* [Material supplied]:

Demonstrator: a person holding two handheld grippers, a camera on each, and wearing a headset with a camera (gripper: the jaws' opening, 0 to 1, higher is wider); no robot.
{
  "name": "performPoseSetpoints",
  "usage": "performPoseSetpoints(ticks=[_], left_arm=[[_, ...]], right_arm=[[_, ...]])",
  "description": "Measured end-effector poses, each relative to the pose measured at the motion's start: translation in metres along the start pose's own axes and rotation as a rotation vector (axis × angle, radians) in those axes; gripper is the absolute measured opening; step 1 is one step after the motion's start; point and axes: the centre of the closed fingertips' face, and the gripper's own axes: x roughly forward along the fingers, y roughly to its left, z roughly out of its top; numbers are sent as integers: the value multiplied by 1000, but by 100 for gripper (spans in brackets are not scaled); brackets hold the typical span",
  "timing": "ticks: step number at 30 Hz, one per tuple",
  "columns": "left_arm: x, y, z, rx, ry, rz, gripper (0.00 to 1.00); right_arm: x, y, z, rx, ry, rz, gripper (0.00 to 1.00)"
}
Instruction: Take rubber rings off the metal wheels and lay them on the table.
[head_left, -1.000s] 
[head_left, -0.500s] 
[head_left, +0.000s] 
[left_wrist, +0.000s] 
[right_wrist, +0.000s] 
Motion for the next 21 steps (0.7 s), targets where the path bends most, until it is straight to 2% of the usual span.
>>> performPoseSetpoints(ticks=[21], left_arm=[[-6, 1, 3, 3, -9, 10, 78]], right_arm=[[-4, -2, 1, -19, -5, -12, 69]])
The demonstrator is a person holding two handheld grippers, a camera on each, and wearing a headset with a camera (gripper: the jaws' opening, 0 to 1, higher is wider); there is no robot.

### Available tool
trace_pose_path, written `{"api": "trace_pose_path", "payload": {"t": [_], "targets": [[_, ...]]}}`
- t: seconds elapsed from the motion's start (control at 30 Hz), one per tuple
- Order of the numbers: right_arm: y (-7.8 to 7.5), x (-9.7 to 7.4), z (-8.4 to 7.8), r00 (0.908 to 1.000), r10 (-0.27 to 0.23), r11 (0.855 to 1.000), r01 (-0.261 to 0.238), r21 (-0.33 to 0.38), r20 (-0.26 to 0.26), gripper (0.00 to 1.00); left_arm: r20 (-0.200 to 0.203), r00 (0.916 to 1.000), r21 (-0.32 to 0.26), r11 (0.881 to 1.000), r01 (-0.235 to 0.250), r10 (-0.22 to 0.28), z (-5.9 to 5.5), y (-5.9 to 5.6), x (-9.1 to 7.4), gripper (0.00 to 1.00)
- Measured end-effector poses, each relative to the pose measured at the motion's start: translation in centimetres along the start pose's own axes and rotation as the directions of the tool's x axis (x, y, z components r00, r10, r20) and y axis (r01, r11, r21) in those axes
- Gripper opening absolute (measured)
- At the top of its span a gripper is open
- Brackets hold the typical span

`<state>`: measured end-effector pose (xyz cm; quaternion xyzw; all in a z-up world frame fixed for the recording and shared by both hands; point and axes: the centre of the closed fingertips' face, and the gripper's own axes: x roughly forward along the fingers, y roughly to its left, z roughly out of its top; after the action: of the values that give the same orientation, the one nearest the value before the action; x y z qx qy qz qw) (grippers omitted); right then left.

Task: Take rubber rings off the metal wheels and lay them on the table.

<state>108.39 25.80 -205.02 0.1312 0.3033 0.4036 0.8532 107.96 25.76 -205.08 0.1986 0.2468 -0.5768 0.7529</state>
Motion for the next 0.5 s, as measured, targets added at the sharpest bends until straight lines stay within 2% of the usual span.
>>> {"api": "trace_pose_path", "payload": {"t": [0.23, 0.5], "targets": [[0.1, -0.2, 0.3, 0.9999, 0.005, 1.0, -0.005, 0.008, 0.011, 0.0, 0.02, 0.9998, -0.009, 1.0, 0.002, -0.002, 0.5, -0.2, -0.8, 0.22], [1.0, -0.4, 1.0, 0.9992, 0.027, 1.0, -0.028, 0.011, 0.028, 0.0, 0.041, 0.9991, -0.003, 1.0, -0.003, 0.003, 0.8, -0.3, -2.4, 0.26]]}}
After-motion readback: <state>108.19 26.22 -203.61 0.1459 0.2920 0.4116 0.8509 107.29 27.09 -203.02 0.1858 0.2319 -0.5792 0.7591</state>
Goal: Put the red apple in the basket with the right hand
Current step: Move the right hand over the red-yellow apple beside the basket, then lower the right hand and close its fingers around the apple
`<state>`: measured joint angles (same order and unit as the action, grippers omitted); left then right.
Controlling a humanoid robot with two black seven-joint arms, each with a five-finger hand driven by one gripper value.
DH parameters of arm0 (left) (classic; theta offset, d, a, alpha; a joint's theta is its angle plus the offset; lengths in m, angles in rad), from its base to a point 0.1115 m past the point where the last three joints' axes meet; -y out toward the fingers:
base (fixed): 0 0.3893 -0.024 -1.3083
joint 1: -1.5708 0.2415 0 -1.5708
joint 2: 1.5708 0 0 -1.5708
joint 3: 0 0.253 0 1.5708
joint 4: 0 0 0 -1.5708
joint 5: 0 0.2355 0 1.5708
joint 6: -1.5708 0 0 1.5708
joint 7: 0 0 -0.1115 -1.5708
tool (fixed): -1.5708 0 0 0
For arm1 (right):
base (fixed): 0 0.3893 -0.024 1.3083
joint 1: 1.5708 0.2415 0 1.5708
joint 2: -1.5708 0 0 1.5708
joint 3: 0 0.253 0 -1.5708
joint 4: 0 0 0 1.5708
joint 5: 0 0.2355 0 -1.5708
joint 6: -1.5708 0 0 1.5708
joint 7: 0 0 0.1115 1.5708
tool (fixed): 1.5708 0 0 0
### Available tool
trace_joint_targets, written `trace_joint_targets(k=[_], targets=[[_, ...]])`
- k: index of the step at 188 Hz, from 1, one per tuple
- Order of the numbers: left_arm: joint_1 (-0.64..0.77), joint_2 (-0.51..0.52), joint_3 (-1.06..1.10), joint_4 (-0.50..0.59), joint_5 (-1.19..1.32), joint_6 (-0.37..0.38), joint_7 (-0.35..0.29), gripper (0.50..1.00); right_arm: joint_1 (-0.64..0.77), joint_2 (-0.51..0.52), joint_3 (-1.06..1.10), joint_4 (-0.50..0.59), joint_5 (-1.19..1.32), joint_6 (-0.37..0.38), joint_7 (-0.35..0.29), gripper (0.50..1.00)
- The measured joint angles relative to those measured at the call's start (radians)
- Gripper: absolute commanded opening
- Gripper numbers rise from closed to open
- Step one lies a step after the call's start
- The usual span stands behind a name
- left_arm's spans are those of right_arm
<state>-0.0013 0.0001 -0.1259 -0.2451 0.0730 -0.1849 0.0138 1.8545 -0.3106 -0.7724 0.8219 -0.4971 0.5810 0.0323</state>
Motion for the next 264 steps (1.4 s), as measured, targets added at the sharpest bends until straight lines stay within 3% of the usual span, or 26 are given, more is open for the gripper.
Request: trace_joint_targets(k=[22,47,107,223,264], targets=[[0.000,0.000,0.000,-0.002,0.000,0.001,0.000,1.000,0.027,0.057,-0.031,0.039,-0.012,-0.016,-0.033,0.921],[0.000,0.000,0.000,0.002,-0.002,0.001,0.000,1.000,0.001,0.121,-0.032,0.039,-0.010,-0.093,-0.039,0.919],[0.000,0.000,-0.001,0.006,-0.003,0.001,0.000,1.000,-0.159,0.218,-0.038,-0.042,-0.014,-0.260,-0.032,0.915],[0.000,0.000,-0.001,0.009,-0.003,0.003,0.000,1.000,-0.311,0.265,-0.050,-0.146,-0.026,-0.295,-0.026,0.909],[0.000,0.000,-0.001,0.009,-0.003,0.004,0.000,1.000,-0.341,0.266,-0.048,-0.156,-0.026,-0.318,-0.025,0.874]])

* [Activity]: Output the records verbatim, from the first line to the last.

* [Result below]:
Demonstrator: a person holding two handheld grippers, a camera on each, and wearing a headset with a camera (gripper: the jaws' opening, 0 to 1, higher is wider); no robot.
{
  "name": "performPoseSetpoints",
  "usage": "performPoseSetpoints(ticks=[_], left_arm=[[_, ...]], right_arm=[[_, ...]])",
  "description": "Measured end-effector poses, each relative to the pose measured at the motion's start: translation in metres along the start pose's own axes and rotation as a rotation vector (axis × angle, radians) in those axes; gripper is the absolute measured opening; step 1 is one step after the motion's start; point and axes: the centre of the closed fingertips' face, and the gripper's own axes: x roughly forward along the fingers, y roughly to its left, z roughly out of its top; numbers are sent as integers: the value multiplied by 1000, but by 100 for gripper (spans in brackets are not scaled); brackets hold the typical span",
  "timing": "ticks: step number at 30 Hz, one per tuple",
  "columns": "left_arm: x, y, z, rx, ry, rz, gripper (0.00 to 1.00); right_arm: x, y, z, rx, ry, rz, gripper (0.00 to 1.00)"
}
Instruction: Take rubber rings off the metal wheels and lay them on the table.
[head_left, -1.000s] 
[head_left, -0.500s] 
[head_left, +0.000s] 
[left_wrist, +0.000s] 
[right_wrist, +0.000s] 
Motion for the next 21 steps (0.7 s), targets where the path bends most, until it is straight to 2% of the usual span.
>>> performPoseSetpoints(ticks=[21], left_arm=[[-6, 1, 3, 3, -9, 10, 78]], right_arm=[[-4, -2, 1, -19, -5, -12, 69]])
The demonstrator is a person holding two handheld grippers, a camera on each, and wearing a headset with a camera (gripper: the jaws' opening, 0 to 1, higher is wider); there is no robot.

### Available tool
trace_pose_path, written `{"api": "trace_pose_path", "payload": {"t": [_], "targets": [[_, ...]]}}`
- t: seconds elapsed from the motion's start (control at 30 Hz), one per tuple
- Order of the numbers: right_arm: y (-7.8 to 7.5), x (-9.7 to 7.4), z (-8.4 to 7.8), r00 (0.908 to 1.000), r10 (-0.27 to 0.23), r11 (0.855 to 1.000), r01 (-0.261 to 0.238), r21 (-0.33 to 0.38), r20 (-0.26 to 0.26), gripper (0.00 to 1.00); left_arm: r20 (-0.200 to 0.203), r00 (0.916 to 1.000), r21 (-0.32 to 0.26), r11 (0.881 to 1.000), r01 (-0.235 to 0.250), r10 (-0.22 to 0.28), z (-5.9 to 5.5), y (-5.9 to 5.6), x (-9.1 to 7.4), gripper (0.00 to 1.00)
- Measured end-effector poses, each relative to the pose measured at the motion's start: translation in centimetres along the start pose's own axes and rotation as the directions of the tool's x axis (x, y, z components r00, r10, r20) and y axis (r01, r11, r21) in those axes
- Gripper opening absolute (measured)
- At the top of its span a gripper is open
- Brackets hold the typical span

`<state>`: measured end-effector pose (xyz cm; quaternion xyzw; all in a z-up world frame fixed for the recording and shared by both hands; point and axes: the centre of the closed fingertips' face, and the gripper's own axes: x roughly forward along the fingers, y roughly to its left, z roughly out of its top; after the action: of the values that give the same orientation, the one nearest the value before the action; x y z qx qy qz qw) (grippers omitted); right then left.

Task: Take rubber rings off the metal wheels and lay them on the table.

<state>108.39 25.80 -205.02 0.1312 0.3033 0.4036 0.8532 107.96 25.76 -205.08 0.1986 0.2468 -0.5768 0.7529</state>
Motion for the next 0.5 s, as measured, targets added at the sharpest bends until straight lines stay within 2% of the usual span.
>>> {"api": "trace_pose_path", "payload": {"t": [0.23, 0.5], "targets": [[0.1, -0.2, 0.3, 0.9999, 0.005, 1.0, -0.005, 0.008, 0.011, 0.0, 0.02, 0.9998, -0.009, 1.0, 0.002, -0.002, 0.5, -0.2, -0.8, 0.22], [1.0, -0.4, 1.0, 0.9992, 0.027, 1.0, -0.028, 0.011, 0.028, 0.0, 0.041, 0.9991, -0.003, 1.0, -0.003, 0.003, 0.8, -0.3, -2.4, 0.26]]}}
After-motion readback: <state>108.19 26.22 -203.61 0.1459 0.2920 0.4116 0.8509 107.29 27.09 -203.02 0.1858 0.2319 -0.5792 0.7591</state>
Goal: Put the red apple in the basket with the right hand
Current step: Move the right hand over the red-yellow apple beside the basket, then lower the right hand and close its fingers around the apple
`<state>`: measured joint angles (same order and unit as the action, grippers omitted); left then right.
Controlling a humanoid robot with two black seven-joint arms, each with a five-finger hand driven by one gripper value.
DH parameters of arm0 (left) (classic; theta offset, d, a, alpha; a joint's theta is its angle plus the offset; lengths in m, angles in rad), from its base to a point 0.1115 m past the point where the last three joints' axes meet; -y out toward the fingers:
base (fixed): 0 0.3893 -0.024 -1.3083
joint 1: -1.5708 0.2415 0 -1.5708
joint 2: 1.5708 0 0 -1.5708
joint 3: 0 0.253 0 1.5708
joint 4: 0 0 0 -1.5708
joint 5: 0 0.2355 0 1.5708
joint 6: -1.5708 0 0 1.5708
joint 7: 0 0 -0.1115 -1.5708
tool (fixed): -1.5708 0 0 0
For arm1 (right):
base (fixed): 0 0.3893 -0.024 1.3083
joint 1: 1.5708 0.2415 0 1.5708
joint 2: -1.5708 0 0 1.5708
joint 3: 0 0.253 0 -1.5708
joint 4: 0 0 0 1.5708
joint 5: 0 0.2355 0 -1.5708
joint 6: -1.5708 0 0 1.5708
joint 7: 0 0 0.1115 1.5708
tool (fixed): 1.5708 0 0 0
### Available tool
trace_joint_targets, written `trace_joint_targets(k=[_], targets=[[_, ...]])`
- k: index of the step at 188 Hz, from 1, one per tuple
- Order of the numbers: left_arm: joint_1 (-0.64..0.77), joint_2 (-0.51..0.52), joint_3 (-1.06..1.10), joint_4 (-0.50..0.59), joint_5 (-1.19..1.32), joint_6 (-0.37..0.38), joint_7 (-0.35..0.29), gripper (0.50..1.00); right_arm: joint_1 (-0.64..0.77), joint_2 (-0.51..0.52), joint_3 (-1.06..1.10), joint_4 (-0.50..0.59), joint_5 (-1.19..1.32), joint_6 (-0.37..0.38), joint_7 (-0.35..0.29), gripper (0.50..1.00)
- The measured joint angles relative to those measured at the call's start (radians)
- Gripper: absolute commanded opening
- Gripper numbers rise from closed to open
- Step one lies a step after the call's start
- The usual span stands behind a name
- left_arm's spans are those of right_arm
<state>-0.0013 0.0001 -0.1259 -0.2451 0.0730 -0.1849 0.0138 1.8545 -0.3106 -0.7724 0.8219 -0.4971 0.5810 0.0323</state>
Motion for the next 264 steps (1.4 s), as measured, targets added at the sharpest bends until straight lines stay within 3% of the usual span, or 26 are given, more is open for the gripper.
Request: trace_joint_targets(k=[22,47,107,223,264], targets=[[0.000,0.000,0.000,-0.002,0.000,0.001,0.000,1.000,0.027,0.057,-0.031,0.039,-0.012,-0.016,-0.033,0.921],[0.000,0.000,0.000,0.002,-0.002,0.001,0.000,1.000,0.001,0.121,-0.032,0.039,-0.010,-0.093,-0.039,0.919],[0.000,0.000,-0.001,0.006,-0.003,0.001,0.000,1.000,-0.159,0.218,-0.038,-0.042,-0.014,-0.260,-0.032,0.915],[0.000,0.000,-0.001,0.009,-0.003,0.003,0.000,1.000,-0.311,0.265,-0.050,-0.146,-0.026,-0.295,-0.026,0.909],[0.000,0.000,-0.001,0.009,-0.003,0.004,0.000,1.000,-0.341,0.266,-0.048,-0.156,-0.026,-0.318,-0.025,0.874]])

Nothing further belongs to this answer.